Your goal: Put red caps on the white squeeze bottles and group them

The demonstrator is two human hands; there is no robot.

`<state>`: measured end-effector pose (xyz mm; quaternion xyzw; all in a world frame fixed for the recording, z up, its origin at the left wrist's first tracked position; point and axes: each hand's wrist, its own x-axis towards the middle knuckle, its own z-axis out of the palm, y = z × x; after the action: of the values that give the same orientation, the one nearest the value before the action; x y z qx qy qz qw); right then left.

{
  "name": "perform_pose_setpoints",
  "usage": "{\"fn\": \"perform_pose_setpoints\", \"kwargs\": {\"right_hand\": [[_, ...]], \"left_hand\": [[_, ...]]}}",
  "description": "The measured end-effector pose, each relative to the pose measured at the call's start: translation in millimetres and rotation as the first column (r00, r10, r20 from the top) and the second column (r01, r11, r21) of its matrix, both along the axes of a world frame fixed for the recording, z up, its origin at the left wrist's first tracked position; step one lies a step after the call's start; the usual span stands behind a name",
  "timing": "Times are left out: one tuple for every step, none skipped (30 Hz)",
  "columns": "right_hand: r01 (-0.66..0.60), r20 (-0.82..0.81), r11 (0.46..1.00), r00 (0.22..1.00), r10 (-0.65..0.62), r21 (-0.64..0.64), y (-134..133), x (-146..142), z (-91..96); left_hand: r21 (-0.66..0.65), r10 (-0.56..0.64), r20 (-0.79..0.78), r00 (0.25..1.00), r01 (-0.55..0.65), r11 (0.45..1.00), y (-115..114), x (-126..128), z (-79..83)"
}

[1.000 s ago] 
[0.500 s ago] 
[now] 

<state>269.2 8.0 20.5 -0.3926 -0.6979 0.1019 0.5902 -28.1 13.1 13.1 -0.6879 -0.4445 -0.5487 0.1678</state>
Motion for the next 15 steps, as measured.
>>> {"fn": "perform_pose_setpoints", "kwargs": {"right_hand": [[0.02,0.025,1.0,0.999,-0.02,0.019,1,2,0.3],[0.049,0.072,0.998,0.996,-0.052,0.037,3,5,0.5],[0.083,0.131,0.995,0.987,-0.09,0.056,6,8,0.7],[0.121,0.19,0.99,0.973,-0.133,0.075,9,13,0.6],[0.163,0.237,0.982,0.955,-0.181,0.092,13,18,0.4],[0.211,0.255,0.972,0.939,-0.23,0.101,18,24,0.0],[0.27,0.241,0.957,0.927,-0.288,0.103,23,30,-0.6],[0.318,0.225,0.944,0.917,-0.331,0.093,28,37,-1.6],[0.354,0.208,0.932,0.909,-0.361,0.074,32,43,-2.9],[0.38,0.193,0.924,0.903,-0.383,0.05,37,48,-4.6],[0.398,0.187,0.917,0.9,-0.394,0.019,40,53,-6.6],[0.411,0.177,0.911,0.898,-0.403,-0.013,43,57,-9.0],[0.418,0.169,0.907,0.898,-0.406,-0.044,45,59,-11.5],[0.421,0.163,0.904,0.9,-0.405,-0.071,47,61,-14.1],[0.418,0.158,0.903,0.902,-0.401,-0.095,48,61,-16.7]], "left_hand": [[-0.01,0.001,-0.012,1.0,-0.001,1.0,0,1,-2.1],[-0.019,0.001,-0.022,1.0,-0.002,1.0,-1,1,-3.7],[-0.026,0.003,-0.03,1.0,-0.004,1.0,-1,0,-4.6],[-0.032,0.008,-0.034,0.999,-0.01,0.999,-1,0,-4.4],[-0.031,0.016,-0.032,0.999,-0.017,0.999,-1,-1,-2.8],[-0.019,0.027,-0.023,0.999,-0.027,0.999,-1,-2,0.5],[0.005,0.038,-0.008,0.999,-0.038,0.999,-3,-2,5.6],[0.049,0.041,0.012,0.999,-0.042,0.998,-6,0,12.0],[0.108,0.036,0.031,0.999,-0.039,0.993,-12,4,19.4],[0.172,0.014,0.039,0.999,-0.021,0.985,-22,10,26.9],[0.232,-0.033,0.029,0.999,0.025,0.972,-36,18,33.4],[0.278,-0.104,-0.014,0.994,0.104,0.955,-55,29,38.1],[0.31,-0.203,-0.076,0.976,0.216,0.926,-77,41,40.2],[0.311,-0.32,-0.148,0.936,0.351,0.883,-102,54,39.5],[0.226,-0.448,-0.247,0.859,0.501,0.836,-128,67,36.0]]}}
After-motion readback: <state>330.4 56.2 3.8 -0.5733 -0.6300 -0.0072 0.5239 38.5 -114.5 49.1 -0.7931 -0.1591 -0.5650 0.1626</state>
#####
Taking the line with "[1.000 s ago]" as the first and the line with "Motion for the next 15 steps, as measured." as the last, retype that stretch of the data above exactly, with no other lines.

[1.000 s ago] 
[0.500 s ago] 
[now] 

<state>269.2 8.0 20.5 -0.3926 -0.6979 0.1019 0.5902 -28.1 13.1 13.1 -0.6879 -0.4445 -0.5487 0.1678</state>
Motion for the next 15 steps, as measured.

Nothing further is required by the exercise.